Output the data below line for line, exactly, up to and including the line where "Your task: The" appears.

[[ DATA EXTRACT open ]]

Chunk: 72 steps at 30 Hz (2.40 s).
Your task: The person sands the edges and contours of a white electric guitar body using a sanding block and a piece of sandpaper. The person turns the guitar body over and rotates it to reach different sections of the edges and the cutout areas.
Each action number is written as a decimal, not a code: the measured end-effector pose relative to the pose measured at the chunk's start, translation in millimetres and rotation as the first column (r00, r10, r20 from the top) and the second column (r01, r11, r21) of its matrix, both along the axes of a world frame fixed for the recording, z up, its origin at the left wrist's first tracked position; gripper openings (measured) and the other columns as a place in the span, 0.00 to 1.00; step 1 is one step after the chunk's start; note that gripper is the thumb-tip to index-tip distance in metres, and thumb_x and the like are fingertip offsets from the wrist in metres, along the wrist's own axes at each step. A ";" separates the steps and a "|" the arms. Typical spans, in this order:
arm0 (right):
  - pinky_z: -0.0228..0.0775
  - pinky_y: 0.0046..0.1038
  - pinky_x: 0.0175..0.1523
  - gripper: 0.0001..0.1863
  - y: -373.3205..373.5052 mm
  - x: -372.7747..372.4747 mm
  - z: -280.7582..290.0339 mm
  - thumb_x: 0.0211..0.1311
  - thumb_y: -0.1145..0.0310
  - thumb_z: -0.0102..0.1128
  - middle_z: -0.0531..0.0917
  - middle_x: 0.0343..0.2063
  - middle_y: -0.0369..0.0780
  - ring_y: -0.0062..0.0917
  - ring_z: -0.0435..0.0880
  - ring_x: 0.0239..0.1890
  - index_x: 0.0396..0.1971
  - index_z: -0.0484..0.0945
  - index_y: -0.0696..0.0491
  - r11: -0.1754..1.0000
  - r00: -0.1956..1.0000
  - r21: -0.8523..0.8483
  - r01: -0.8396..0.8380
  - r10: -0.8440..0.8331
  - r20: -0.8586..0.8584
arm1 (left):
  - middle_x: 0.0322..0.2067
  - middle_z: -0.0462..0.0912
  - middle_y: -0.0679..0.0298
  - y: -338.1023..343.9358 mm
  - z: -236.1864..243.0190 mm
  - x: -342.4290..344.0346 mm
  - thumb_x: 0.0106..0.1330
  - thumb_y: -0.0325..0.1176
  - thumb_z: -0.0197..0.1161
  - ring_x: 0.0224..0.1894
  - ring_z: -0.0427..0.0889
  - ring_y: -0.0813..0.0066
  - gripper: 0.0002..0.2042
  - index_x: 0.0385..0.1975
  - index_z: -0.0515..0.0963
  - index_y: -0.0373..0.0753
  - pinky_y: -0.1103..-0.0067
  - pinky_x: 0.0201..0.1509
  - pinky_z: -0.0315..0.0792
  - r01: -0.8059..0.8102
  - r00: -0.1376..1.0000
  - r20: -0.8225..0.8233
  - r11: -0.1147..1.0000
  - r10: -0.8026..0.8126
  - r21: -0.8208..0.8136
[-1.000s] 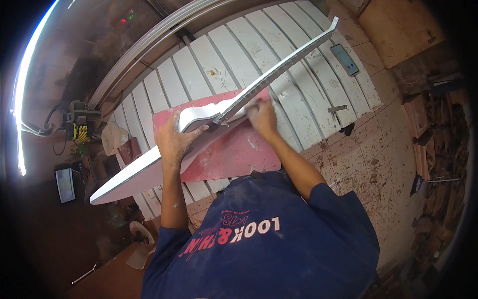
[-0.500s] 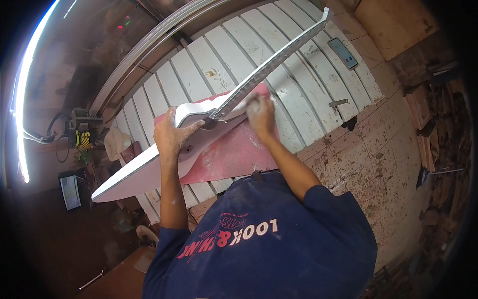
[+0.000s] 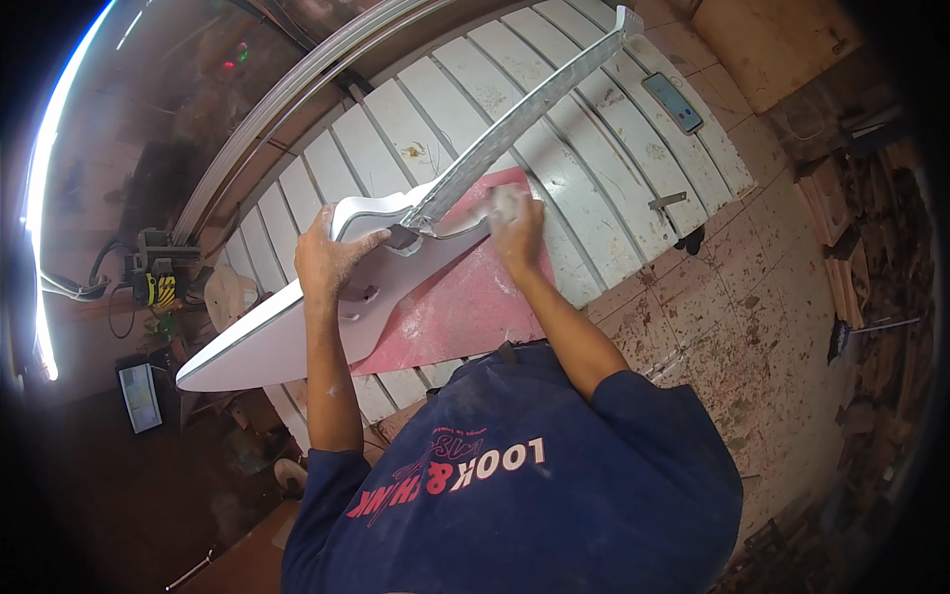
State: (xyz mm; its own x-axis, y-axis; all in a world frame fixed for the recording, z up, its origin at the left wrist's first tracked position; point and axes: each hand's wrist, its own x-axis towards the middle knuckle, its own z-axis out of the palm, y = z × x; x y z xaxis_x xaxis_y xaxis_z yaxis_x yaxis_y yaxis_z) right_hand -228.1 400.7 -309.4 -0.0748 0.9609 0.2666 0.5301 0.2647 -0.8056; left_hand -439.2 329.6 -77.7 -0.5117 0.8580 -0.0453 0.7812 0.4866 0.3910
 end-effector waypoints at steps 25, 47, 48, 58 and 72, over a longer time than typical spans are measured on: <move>0.76 0.41 0.54 0.22 36.8 16.2 71.7 0.58 0.54 0.66 0.87 0.43 0.51 0.45 0.85 0.49 0.49 0.85 0.51 0.867 0.910 -0.453 -0.206 0.340 0.238 | 0.37 0.89 0.50 -7.0 1.1 6.0 0.41 0.51 0.84 0.39 0.90 0.56 0.37 0.50 0.81 0.35 0.66 0.45 0.81 -0.014 0.998 0.054 0.999 0.011 0.052; 0.68 0.43 0.50 0.13 28.6 -8.1 66.0 0.51 0.65 0.66 0.82 0.41 0.49 0.42 0.78 0.44 0.38 0.87 0.51 0.937 0.743 -0.021 -0.350 0.291 0.603 | 0.38 0.89 0.57 -21.9 -0.9 24.5 0.42 0.49 0.83 0.39 0.88 0.57 0.33 0.50 0.82 0.43 0.67 0.42 0.80 -0.058 0.996 0.076 0.994 0.051 0.095; 0.68 0.44 0.51 0.14 13.4 0.4 71.6 0.50 0.65 0.67 0.82 0.41 0.47 0.42 0.78 0.45 0.38 0.87 0.52 0.940 0.742 -0.043 -0.339 0.296 0.601 | 0.38 0.89 0.58 -24.6 -2.4 23.8 0.42 0.50 0.83 0.39 0.88 0.57 0.33 0.49 0.83 0.43 0.67 0.42 0.80 -0.053 0.997 0.061 0.994 0.047 0.095; 0.70 0.43 0.56 0.19 5.2 11.6 69.2 0.54 0.57 0.68 0.84 0.42 0.48 0.44 0.79 0.51 0.41 0.87 0.55 0.960 0.816 0.016 -0.279 0.229 0.530 | 0.41 0.89 0.60 -25.0 -3.1 24.6 0.42 0.51 0.83 0.40 0.88 0.58 0.33 0.49 0.83 0.43 0.67 0.43 0.80 -0.045 0.998 0.043 0.995 0.042 0.086; 0.71 0.47 0.59 0.21 43.8 11.4 42.9 0.58 0.59 0.63 0.79 0.48 0.58 0.53 0.79 0.53 0.46 0.85 0.57 0.848 0.940 -0.498 -0.183 0.298 0.163 | 0.38 0.89 0.60 -28.4 -8.1 29.6 0.41 0.52 0.83 0.38 0.88 0.59 0.33 0.47 0.83 0.42 0.68 0.40 0.80 0.003 1.000 -0.026 0.987 0.001 0.163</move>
State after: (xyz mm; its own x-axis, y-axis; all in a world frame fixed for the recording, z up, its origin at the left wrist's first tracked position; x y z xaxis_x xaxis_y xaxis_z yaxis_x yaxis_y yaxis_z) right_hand -216.6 444.4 -266.5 -0.3222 0.9091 -0.2640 0.6813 0.0291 -0.7314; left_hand -409.6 301.2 -85.8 -0.5101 0.8533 0.1079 0.7924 0.4174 0.4448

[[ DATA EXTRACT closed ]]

_SOLUTION FOR THIS TASK_
Chunk: 72 steps at 30 Hz (2.40 s).
Your task: The person sands the edges and contours of a white electric guitar body using a sanding block and a piece of sandpaper. The person turns the guitar body over and rotates it to reach different sections of the edges and the cutout areas.

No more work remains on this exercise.